Work required →
Print this span of the material below exactly: the line with "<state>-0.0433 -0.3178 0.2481", the line with "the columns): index", and every line between them, but nothing else.

-------- Material for this task

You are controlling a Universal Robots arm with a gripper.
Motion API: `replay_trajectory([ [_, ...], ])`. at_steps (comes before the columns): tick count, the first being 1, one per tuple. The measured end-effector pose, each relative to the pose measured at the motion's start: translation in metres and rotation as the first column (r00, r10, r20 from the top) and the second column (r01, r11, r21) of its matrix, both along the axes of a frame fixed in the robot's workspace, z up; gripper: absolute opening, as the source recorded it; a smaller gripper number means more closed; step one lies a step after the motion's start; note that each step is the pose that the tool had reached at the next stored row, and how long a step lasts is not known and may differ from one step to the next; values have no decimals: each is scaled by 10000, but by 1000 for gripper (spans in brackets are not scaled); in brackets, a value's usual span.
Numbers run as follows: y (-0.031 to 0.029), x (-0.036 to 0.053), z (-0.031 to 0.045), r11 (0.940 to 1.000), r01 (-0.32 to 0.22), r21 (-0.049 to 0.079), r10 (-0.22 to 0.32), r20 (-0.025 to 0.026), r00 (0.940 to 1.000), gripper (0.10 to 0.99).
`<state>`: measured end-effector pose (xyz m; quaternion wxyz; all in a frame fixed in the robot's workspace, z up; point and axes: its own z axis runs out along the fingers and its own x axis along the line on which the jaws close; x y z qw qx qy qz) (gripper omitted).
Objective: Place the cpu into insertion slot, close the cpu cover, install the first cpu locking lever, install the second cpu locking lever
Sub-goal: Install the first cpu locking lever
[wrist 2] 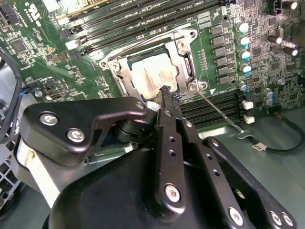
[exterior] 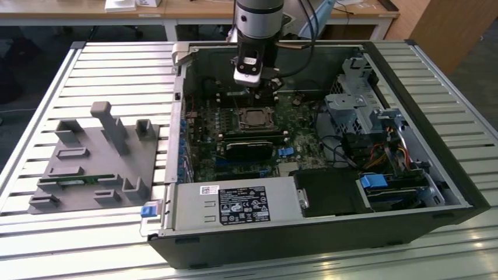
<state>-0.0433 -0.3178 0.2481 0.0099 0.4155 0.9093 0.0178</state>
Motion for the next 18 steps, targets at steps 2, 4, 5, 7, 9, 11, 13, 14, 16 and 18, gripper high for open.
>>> replay_trajectory([
  [2,0,0,0,10000,-90,0,90,0,10000,122],
  [4,0,0,0,9998,-184,0,184,0,9998,122],
  [5,0,0,0,9997,-238,0,238,0,9997,122],
  [7,0,0,0,9993,-361,0,361,0,9993,122],
  [9,0,0,0,9988,-494,-1,494,0,9988,122],
  [11,0,0,0,9979,-642,0,642,0,9979,122],
  [13,0,0,0,9968,-803,-1,803,0,9968,122],
  [14,0,0,0,9952,-974,0,974,0,9952,122],
  [16,0,0,0,9899,-1417,0,1417,0,9899,122],
  [18,0,0,0,9857,-1684,0,1684,0,9857,122],
])
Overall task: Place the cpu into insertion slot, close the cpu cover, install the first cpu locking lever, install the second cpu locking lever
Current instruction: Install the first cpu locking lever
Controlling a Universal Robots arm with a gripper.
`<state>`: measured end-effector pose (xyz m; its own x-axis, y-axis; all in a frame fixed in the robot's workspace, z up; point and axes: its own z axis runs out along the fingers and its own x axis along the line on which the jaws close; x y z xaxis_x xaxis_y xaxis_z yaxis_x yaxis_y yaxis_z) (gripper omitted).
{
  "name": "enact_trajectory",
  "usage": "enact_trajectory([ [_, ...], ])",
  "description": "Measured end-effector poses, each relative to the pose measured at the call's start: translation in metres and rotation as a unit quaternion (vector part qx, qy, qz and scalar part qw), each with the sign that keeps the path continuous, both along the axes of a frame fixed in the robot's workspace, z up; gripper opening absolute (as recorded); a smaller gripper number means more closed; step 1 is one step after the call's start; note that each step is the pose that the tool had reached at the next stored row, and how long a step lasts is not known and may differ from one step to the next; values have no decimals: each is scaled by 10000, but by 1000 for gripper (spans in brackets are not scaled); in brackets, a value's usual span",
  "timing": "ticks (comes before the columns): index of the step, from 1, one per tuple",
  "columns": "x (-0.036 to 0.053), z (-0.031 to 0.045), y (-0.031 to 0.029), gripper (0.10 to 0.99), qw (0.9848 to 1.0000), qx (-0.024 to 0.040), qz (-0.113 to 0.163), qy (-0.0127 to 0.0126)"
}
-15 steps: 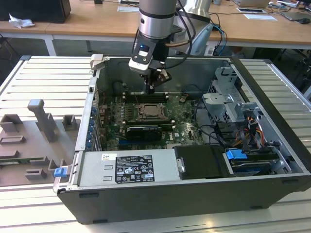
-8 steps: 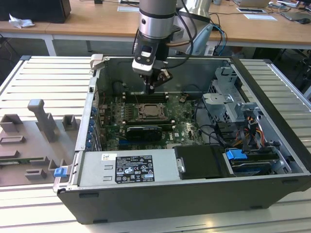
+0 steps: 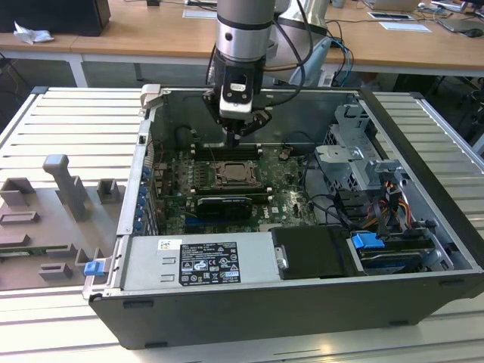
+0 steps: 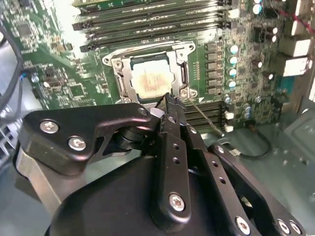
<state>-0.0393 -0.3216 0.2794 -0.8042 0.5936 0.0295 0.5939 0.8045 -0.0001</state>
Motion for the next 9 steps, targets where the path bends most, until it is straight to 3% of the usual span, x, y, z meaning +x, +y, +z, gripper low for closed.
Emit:
enact_trajectory([
  [2, 0, -4, 0, 106, 9998, 1, 185, 0],
  [5, 0, -9, 0, 106, 9983, 0, 583, 0],
  [9, -2, -13, 0, 106, 9975, 0, 710, 0],
])
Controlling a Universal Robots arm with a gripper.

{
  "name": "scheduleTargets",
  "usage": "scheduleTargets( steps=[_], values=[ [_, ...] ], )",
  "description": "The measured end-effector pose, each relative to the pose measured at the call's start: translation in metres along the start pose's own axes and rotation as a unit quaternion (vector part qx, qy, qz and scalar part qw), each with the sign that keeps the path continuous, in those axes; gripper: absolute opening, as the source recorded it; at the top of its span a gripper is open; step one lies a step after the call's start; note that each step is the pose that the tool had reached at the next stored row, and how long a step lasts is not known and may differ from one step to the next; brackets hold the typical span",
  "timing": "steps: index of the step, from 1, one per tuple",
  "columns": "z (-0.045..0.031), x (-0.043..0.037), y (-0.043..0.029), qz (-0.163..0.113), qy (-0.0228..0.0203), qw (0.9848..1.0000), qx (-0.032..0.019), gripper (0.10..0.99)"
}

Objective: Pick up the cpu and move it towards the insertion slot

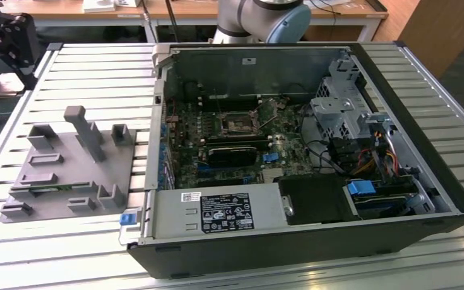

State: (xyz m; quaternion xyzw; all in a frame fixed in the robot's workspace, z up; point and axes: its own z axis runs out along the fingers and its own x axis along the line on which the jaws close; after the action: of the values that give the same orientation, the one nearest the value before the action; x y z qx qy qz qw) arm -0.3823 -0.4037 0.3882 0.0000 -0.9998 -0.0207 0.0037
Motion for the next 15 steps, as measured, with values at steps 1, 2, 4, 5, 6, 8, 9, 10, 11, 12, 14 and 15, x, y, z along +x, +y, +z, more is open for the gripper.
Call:
scheduleTargets(
  steps=[1,2,4,5,6,8,9,10,11,12,14,15],
  values=[
    [0.0000,-0.0018,0.0000,0.000,0.0000,1.0000,0.0000,0.541],
    [0.0000,-0.0034,0.0000,0.000,0.0000,1.0000,0.0000,0.541],
    [-0.0001,-0.0066,0.0000,0.000,0.0000,1.0000,0.0000,0.541],
    [-0.0001,-0.0081,0.0000,0.000,0.0000,1.0000,0.0000,0.541],
    [0.0000,-0.0098,0.0000,0.000,0.0000,1.0000,0.0000,0.541],
    [-0.0001,-0.0129,0.0000,0.000,0.0000,1.0000,0.0000,0.541],
    [-0.0001,-0.0142,0.0000,0.000,0.0000,1.0000,0.0000,0.541],
    [-0.0001,-0.0153,0.0000,0.000,0.0000,1.0000,0.0000,0.541],
    [-0.0001,-0.0164,0.0000,0.000,0.0000,1.0000,0.0000,0.541],
    [-0.0001,-0.0173,0.0000,0.000,0.0000,1.0000,0.0000,0.541],
    [-0.0002,-0.0190,0.0000,0.000,0.0000,1.0000,0.0000,0.541],
    [-0.0002,-0.0197,0.0000,0.000,0.0000,1.0000,0.0000,0.541]
  ],
)
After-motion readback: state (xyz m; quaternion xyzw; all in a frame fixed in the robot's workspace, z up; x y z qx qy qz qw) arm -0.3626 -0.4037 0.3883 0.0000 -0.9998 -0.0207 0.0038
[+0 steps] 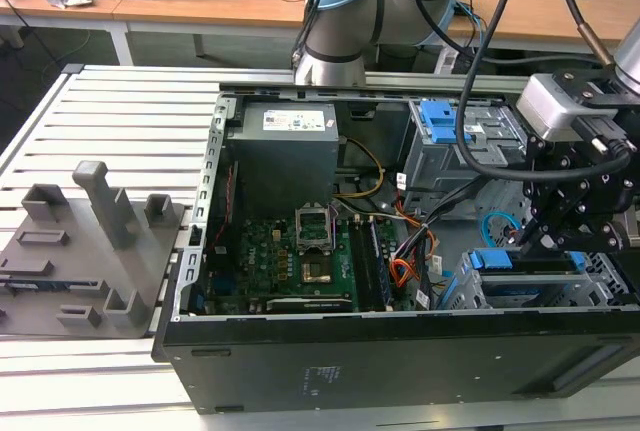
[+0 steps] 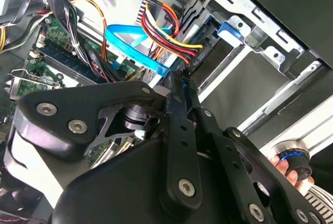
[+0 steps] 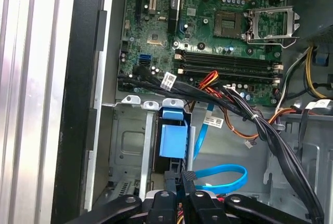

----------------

Answer to this exercise →
<state>-0.0433 -0.3178 0.2481 0.0099 0.4155 0.9093 0.0178</state>
Motion for the next 18 steps, targets at steps 2, 4, 5, 7, 9, 11, 13, 14, 16 and 18, gripper high for open.
>>> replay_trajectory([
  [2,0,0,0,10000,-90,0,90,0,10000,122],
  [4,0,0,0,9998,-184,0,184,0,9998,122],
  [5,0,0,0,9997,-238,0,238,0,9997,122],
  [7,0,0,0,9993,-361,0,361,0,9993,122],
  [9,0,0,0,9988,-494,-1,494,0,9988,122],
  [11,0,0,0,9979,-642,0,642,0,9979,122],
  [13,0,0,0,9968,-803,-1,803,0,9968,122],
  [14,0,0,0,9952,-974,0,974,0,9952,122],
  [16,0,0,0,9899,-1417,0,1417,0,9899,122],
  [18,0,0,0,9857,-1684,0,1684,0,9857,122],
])
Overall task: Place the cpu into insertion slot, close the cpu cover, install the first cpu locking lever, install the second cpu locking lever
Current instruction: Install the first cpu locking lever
Controlling a Universal Robots arm with a gripper.
`<state>`: measured end-effector pose (xyz m; its own x-axis, y-axis; all in a frame fixed in the robot's workspace, z up; point and axes: its own z axis runs out along the fingers and its own x axis along the line on which the jaws close; x y z xaxis_x xaxis_y xaxis_z yaxis_x yaxis_y yaxis_z) (gripper omitted).
{
  "name": "enact_trajectory",
  "usage": "enact_trajectory([ [_, ...], ])",
  "description": "Measured end-effector poses, each relative to the pose measured at the call's start: translation in metres and rotation as a unit quaternion (vector part qx, qy, qz and scalar part qw), each with the sign that keeps the path continuous, both along the axes of a frame fixed in the robot's workspace, z up; gripper opening absolute (as recorded); a smaller gripper number means more closed; step 1 is one step after the call's start; note that each step is the pose that the tool had reached at the next stored row, and how long a step lasts is not known and may differ from one step to the next; values have no decimals: each is scaled by 10000, but by 1000 for gripper (spans in brackets are not scaled); in brackets, a value's usual span",
  "timing": "ticks (comes before the columns): index of the step, from 1, one per tuple",

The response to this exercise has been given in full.